Trump’s complaints that he is being undone by a rigged system crafted by a corrupt Republican Party is the dress rehearsal for his campaign’s closing argument should it come up short in Cleveland. Trump will, in his telling, have been stabbed in the back by insiders and be fully justified in wreaking a terrible revenge on the party that he briefly sought to lead.
Facts and logic don’t particularly matter to Trump or his mouthpieces, yet the “rigged” charge is absurd even by the standards of his standard-less campaign.
Colorado occasioned the latest Trump fusillade.

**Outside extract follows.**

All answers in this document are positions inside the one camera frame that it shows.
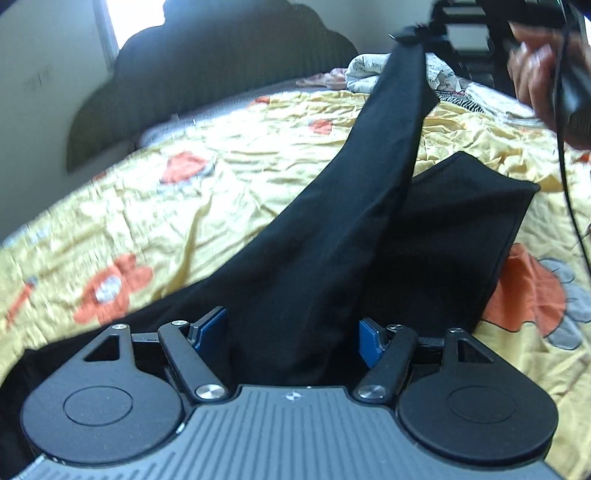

Listening to him, you would think that the state is run by a cross of the Pendergast Machine and Tammany Hall (which voted more people than existed in the voting population of New York City in one period of the 19th century). Colorado’s offense against fairness and decency was Ted Cruz winning all of its delegates in the same caucus system it has used for years.
The only change in the state, implemented back in August, before many people took Trump seriously, was canceling its presidential preference poll, which didn’t have any role in binding delegates anyway.
The Colorado system — precinct caucuses electing delegates to district and state assemblies, where they are selected for the national convention — isn’t undemocratic. But it rewards a different, more demanding and engaged sort of participation than a primary.
An accent on grass-roots organizing is not, by the way, a hallmark of establishment politics. In fact, it is the opposite. The classic conservative insurgent excels at organizing as a means to bypass the party’s gatekeepers and to make up for a lack of resources and media attention. Although the Cruz campaign is well-funded, it has the grass-roots DNA of this kind of insurgency, which it began as and, in significant respects, still is.
For understandable reasons, Trump would prefer that every contest be an open primary. The Republican calendar has plenty of those. But it has other varieties of contests as well, reflecting the different histories and characteristics of the state parties. The diverse, patchwork system forces a candidate to demonstrate strength all over the geographical map and in myriad ways. If Trump is a master at message and free media — both driven by his outsized personality — the delegate game has shown Cruz’s campaign is much more technically proficient.
For all of Trump’s complaints, the nomination system was set up to favor the front-runner and get him over the top as soon as possible. He’s won about 37 percent of the vote and 45 percent of the delegates.
Still, the whining serves several Trump purposes. It feeds his psychological compulsion to never admit he’s been beaten or outmaneuvered; it creates something for the media to chew on until he runs away with the New York primary next week; and it sets the predicate for his argument at a convention (it’d be “unfair” if he didn’t get the nomination), and, more importantly, for ditching the party if he loses.
It is hard to think of a major presidential candidate, let alone a front-runner, who has ever had so little regard for the unity or interests of his own party or is so clearly preparing to bring it down, like Samson at the temple of Dagon, if it doesn’t bend to his will. Trump is doing all he can to delegitimize the GOP in the eyes of his voters.
Trump portrays himself as a perpetual winner, yet also cultivates a sense of aggrieved victimhood that is clearly part of his appeal to his supporters. Most unsuccessful candidates seek to avoid the appearance of being a sore loser, no matter what their true feelings. In another departure from the rules of politics, Trump would embrace the role with gusto. His signature line would go from “Make America Great Again” to “We Wuz Robbed.”